§ Prompt
Out of the material that follows, write out exactly the lines from the line with "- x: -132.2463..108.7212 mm" to the line with "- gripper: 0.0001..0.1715", both ends included, and no others.

§ Dataset
⁂
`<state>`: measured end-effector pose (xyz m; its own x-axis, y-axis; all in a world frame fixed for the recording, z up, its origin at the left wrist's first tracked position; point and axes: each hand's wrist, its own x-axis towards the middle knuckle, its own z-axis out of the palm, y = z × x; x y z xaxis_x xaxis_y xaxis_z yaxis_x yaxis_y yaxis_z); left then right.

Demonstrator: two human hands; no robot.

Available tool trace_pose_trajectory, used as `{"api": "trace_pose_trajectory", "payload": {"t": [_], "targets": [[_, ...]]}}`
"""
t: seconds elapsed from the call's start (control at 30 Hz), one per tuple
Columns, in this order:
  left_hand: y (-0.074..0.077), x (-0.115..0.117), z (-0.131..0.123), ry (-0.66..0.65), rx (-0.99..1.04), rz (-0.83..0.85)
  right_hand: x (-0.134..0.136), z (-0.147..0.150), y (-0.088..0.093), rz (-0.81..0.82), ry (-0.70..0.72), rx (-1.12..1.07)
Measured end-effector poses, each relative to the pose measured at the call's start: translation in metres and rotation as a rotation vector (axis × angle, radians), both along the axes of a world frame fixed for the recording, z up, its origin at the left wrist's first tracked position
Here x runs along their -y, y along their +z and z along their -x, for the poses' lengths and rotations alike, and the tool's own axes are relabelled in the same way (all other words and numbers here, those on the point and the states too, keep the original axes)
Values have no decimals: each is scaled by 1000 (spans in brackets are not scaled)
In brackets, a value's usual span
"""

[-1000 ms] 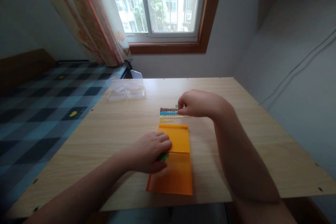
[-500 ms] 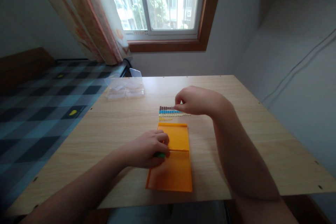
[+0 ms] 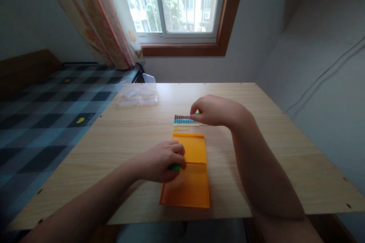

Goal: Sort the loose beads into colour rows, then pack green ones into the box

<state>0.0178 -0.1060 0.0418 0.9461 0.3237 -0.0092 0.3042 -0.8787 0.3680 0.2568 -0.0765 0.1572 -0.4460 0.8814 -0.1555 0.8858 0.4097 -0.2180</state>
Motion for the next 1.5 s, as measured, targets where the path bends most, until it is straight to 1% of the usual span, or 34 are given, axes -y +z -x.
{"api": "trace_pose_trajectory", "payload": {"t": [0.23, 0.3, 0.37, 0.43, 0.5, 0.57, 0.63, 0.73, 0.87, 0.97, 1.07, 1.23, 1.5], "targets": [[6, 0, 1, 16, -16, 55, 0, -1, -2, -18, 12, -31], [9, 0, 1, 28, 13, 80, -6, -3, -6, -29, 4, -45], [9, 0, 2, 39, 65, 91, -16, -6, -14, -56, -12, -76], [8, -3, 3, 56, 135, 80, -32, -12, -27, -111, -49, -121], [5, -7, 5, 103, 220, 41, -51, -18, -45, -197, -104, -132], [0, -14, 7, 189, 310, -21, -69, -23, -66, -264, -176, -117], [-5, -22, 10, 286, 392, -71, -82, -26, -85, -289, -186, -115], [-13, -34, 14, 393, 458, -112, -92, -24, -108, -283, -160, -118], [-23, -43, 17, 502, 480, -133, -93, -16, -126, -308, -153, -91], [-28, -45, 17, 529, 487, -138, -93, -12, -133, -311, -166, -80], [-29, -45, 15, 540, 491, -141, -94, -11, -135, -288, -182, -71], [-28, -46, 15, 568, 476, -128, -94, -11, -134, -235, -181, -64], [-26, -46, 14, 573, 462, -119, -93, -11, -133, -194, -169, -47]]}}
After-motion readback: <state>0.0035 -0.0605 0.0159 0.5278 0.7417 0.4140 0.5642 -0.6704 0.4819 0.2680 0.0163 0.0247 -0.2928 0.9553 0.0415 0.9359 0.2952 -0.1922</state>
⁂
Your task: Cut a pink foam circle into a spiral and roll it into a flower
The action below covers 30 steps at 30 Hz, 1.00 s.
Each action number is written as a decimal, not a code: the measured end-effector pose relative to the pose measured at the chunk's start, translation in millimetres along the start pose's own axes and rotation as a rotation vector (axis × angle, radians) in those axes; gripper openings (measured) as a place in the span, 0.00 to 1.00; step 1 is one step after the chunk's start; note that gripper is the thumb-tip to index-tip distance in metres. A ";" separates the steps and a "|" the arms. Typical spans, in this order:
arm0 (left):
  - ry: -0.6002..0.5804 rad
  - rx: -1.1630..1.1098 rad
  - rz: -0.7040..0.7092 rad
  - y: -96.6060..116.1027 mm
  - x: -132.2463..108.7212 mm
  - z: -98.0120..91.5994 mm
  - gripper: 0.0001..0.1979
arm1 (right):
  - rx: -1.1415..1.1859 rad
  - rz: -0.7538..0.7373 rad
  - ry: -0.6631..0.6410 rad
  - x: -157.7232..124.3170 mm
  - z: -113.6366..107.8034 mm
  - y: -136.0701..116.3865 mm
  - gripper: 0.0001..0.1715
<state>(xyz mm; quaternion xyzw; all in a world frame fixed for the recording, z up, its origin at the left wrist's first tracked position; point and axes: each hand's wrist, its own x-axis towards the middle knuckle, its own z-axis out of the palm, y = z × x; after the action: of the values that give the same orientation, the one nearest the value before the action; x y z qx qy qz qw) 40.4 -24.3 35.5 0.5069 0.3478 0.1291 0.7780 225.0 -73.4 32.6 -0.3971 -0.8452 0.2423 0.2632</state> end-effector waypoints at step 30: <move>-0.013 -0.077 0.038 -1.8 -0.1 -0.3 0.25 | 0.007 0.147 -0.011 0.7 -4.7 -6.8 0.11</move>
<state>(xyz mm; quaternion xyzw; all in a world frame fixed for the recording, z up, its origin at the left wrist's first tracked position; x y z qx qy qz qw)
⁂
§ Your response
  - x: -132.2463..108.7212 mm
  - z: -98.0120..91.5994 mm
  - gripper: 0.0001..0.1979
arm1 (right):
  - rx: -1.1415..1.1859 rad
  - rz: -0.7538..0.7373 rad
  - ry: -0.6631..0.6410 rad
  - x: -157.7232..124.3170 mm
  - z: -113.6366..107.8034 mm
  - y: -136.0701..116.3865 mm
  - gripper: 0.0001..0.1715

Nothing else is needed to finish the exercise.